Correct Answer: Proxy ARP

Explanation:


Introduction / Context:
Address Resolution Protocol (ARP) maps IP addresses to MAC addresses on a local link. In some designs, a router may need to respond to ARP queries for remote hosts to maintain reachability without readdressing or to bridge legacy segments. This is where Proxy ARP is used.



Given Data / Assumptions:

  • Scenario: A local host ARPs for a destination that is not on the same subnet.
  • We want a device to respond so traffic can be sent to a next hop transparently.
  • Router capability: respond with its own MAC for a remote IP.


Concept / Approach:
Proxy ARP allows a router to “pretend” to be the remote host at Layer 2 by answering ARP with its own MAC. The sender then forwards frames to the router, which routes them onward. RARP performs the inverse mapping (MAC→IP) for diskless hosts, and Inverse ARP is used on NBMA networks (e.g., Frame Relay) to learn Layer-3 addresses from known DLCIs.



Step-by-Step Solution:

Identify requirement: answer ARP on behalf of another IP → Proxy ARP.Exclude RARP: legacy bootstrapping, not ARP answering for others.Exclude InARP: used to discover network layer addresses on NBMA links.

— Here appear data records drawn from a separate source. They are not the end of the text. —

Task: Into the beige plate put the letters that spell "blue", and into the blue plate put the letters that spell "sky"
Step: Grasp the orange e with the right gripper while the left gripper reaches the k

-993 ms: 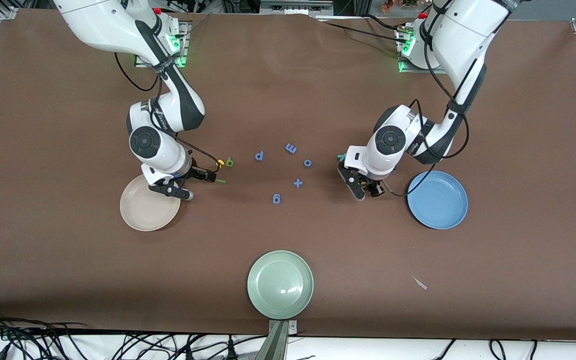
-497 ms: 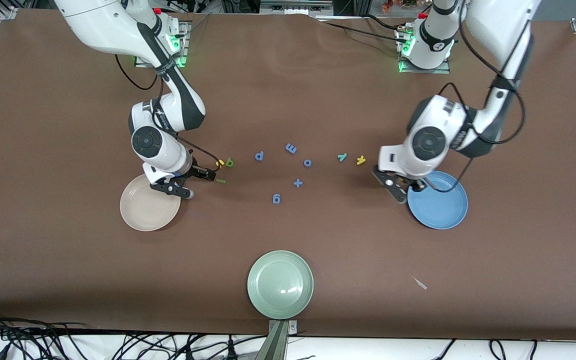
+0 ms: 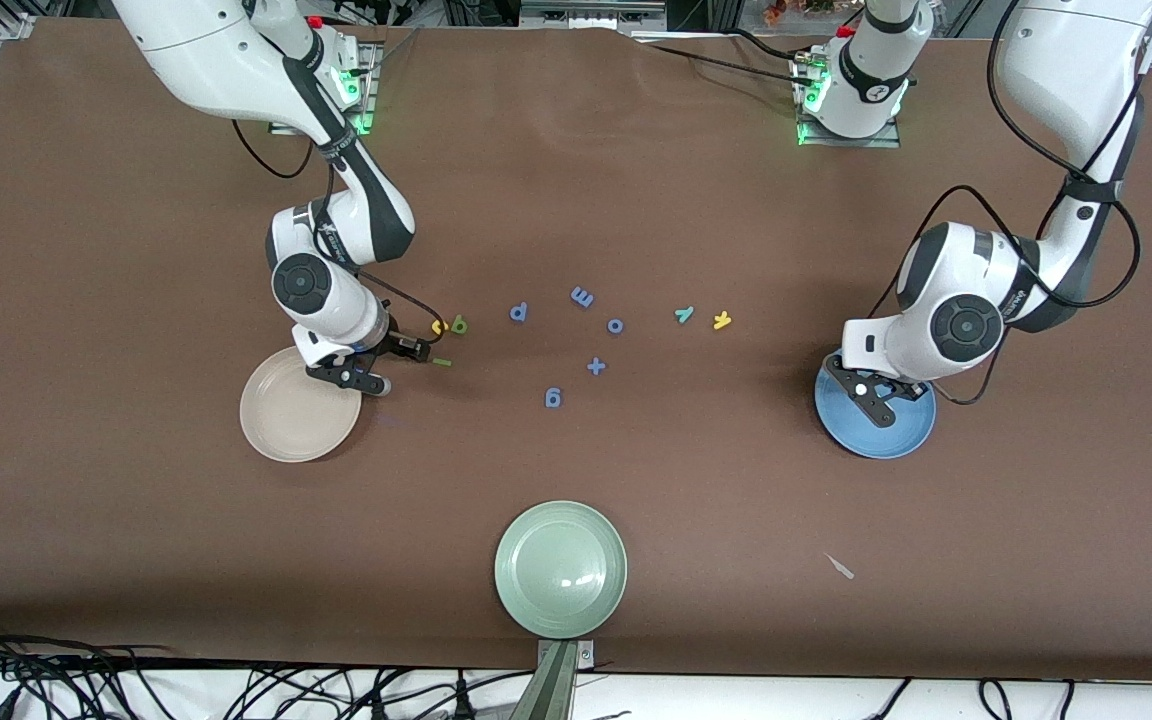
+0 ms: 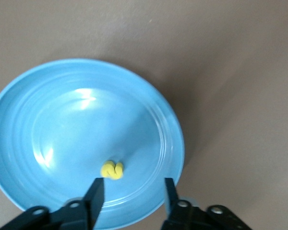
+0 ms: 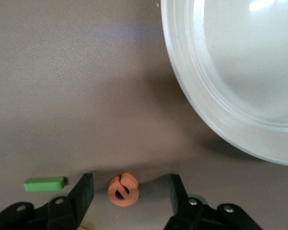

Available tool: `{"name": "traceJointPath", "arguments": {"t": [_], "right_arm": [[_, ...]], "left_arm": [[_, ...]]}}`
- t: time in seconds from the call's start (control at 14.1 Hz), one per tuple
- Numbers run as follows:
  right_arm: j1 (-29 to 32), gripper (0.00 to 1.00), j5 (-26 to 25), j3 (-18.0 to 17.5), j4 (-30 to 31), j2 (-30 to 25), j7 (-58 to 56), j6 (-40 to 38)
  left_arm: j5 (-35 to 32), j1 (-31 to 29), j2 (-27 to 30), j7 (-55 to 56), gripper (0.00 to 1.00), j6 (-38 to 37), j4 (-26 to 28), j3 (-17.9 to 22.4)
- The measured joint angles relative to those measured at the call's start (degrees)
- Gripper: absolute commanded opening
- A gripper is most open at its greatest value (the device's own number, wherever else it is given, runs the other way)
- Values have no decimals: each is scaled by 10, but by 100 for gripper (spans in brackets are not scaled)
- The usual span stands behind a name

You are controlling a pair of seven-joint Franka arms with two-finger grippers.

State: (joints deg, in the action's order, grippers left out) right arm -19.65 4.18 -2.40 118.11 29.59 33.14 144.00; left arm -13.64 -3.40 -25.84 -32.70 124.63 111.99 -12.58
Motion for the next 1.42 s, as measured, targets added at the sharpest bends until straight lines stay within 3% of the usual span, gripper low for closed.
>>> {"name": "traceJointPath", "arguments": {"t": [0.14,0.35,0.57,0.92,1.21,1.42], "right_arm": [[0,42,0,0,0,0,0,0],[0,31,0,1,0,-2,0,0],[0,28,0,1,0,-3,0,0],[-1,28,0,3,-10,-7,-1,-7],[1,28,-1,30,-72,-26,-41,-126],[2,31,-1,63,-94,-38,-110,-170]], "left_arm": [[0,3,0,0,100,0,-2,-8],[0,6,3,1,100,-33,-4,-54],[0,17,3,22,100,-55,-4,-102],[0,66,-9,47,100,3,17,-111],[-1,102,-19,107,100,63,57,-111],[-67,130,-19,189,98,101,84,-111]]}}
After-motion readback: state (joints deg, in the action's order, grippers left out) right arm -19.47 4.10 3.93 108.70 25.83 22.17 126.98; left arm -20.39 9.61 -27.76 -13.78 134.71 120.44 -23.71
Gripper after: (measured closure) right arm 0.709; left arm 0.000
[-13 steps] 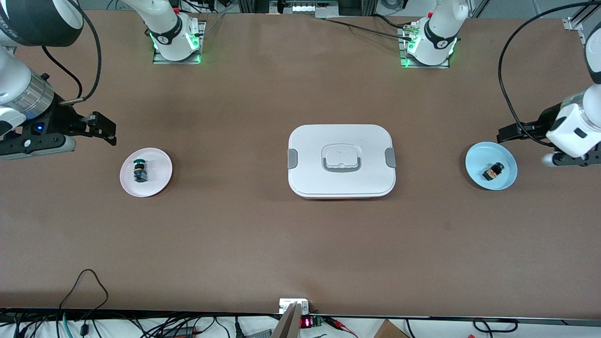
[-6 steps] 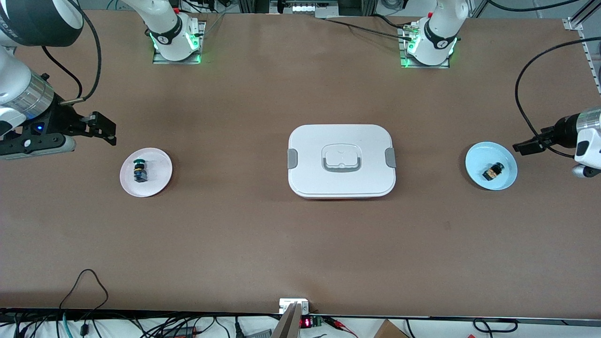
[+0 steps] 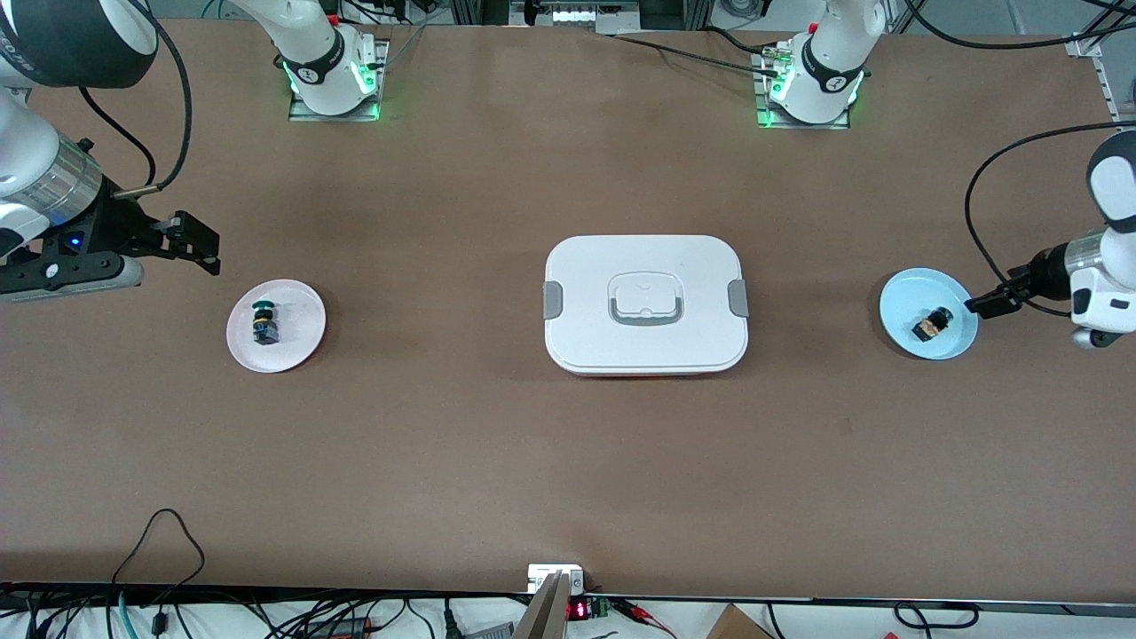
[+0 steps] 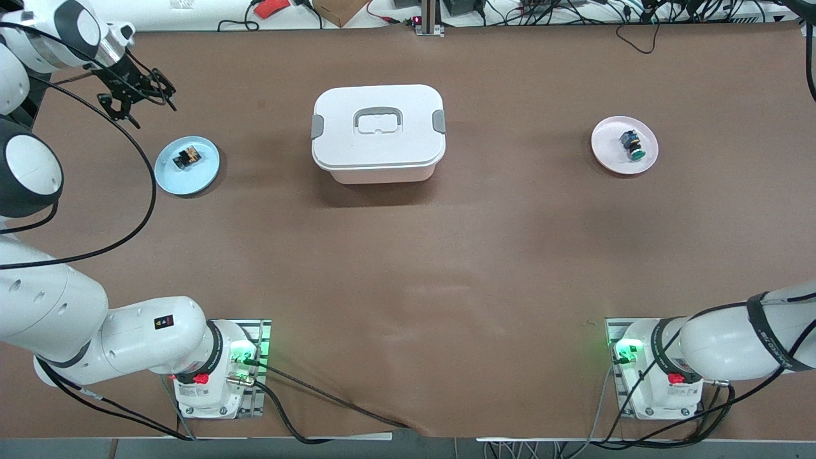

Verification / Alternative check:
On Cisco IOS, “ip proxy-arp” enables this behavior on an interface; packet captures show the router replying with its MAC for the remote IP.



Why Other Options Are Wrong:
Gateway DP: Not a standard ARP mechanism.
RARP: Client learns its IP from a server based on MAC—unrelated to proxying.
Inverse ARP: NBMA address discovery, not ARP proxy.



Common Pitfalls:
Using Proxy ARP as a substitute for correct subnetting; it can obscure topology and complicate troubleshooting. Prefer proper default gateways and routing when possible.